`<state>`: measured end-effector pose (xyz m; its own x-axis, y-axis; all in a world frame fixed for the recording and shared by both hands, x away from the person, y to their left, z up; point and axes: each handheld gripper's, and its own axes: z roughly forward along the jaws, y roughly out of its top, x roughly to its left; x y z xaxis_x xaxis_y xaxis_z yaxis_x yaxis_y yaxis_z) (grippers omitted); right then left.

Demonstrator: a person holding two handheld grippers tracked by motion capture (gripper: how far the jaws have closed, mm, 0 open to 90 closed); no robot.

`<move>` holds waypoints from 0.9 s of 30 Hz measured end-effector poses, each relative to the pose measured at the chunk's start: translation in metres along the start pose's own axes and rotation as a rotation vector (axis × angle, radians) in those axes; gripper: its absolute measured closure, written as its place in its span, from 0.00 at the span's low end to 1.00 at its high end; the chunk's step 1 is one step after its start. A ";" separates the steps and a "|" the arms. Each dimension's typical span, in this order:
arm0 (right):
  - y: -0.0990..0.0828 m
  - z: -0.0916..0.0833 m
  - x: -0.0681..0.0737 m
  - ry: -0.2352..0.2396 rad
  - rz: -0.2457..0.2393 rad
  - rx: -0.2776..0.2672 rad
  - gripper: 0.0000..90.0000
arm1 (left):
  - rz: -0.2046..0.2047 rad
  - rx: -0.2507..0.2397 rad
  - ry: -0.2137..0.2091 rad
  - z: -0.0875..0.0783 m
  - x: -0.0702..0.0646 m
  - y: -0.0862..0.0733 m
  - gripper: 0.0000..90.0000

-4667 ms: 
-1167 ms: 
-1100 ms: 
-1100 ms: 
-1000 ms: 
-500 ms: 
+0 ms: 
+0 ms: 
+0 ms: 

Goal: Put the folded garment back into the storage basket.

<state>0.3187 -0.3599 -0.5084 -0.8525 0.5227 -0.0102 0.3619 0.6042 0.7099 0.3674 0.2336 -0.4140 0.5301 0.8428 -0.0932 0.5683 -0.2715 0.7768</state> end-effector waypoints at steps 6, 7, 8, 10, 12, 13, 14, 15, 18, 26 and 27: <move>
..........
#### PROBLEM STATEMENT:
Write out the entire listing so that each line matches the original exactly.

#### EXERCISE RESPONSE:
`<state>`: measured end-effector pose (xyz m; its own x-axis, y-axis; all in a world frame fixed for the recording and shared by both hands, x away from the person, y to their left, z up; point and axes: each handheld gripper's, and its own axes: z roughly forward along the jaws, y roughly out of its top, x roughly to its left; x y z xaxis_x xaxis_y xaxis_z yaxis_x yaxis_y yaxis_z) (grippers omitted); right then left.

Demonstrator: a person holding two handheld grippers tracked by motion capture (gripper: how far the jaws have closed, mm, 0 open to 90 closed); no robot.

`<move>` holds waypoints from 0.9 s of 30 Hz measured end-effector poses, each relative to the pose measured at the chunk's start: translation in metres along the start pose's own axes and rotation as a rotation vector (axis × angle, radians) in those axes; gripper: its absolute measured closure, written as its place in its span, from 0.00 at the span's low end to 1.00 at its high end; the chunk's step 1 is one step after its start. A ";" separates the steps and a "|" the arms. Each dimension's typical span, in this order:
arm0 (right):
  - y: -0.0990..0.0828 m
  - z: -0.0916..0.0833 m
  - x: -0.0681..0.0737 m
  - ry: -0.2352..0.2396 rad
  - rz: -0.2457..0.2393 rad
  - rx: -0.2776..0.2672 rad
  - gripper: 0.0000..90.0000
arm1 (left):
  - rz: -0.2046..0.2047 rad
  - rx: -0.2507..0.2397 rad
  - ry: -0.2137..0.2091 rad
  - z: -0.0875..0.0783 m
  - x: -0.0702..0.0646 m
  - y: -0.0862..0.0733 m
  - gripper: 0.0000..90.0000

-4667 ms: 
-1167 ms: 
-1100 ms: 
-1100 ms: 
-1000 ms: 
-500 ms: 
+0 ms: 
+0 ms: 
+0 ms: 

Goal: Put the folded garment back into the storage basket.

<state>0.3187 -0.3599 -0.5084 -0.8525 0.5227 -0.0102 0.3619 0.6042 0.7099 0.3674 0.2336 -0.4140 0.5301 0.8428 -0.0932 0.5683 -0.2715 0.7768</state> end-effector waypoints at steps 6, 7, 8, 10, 12, 13, 14, 15, 18, 26 and 27: <move>

The answer has been given, and the exercise is complete.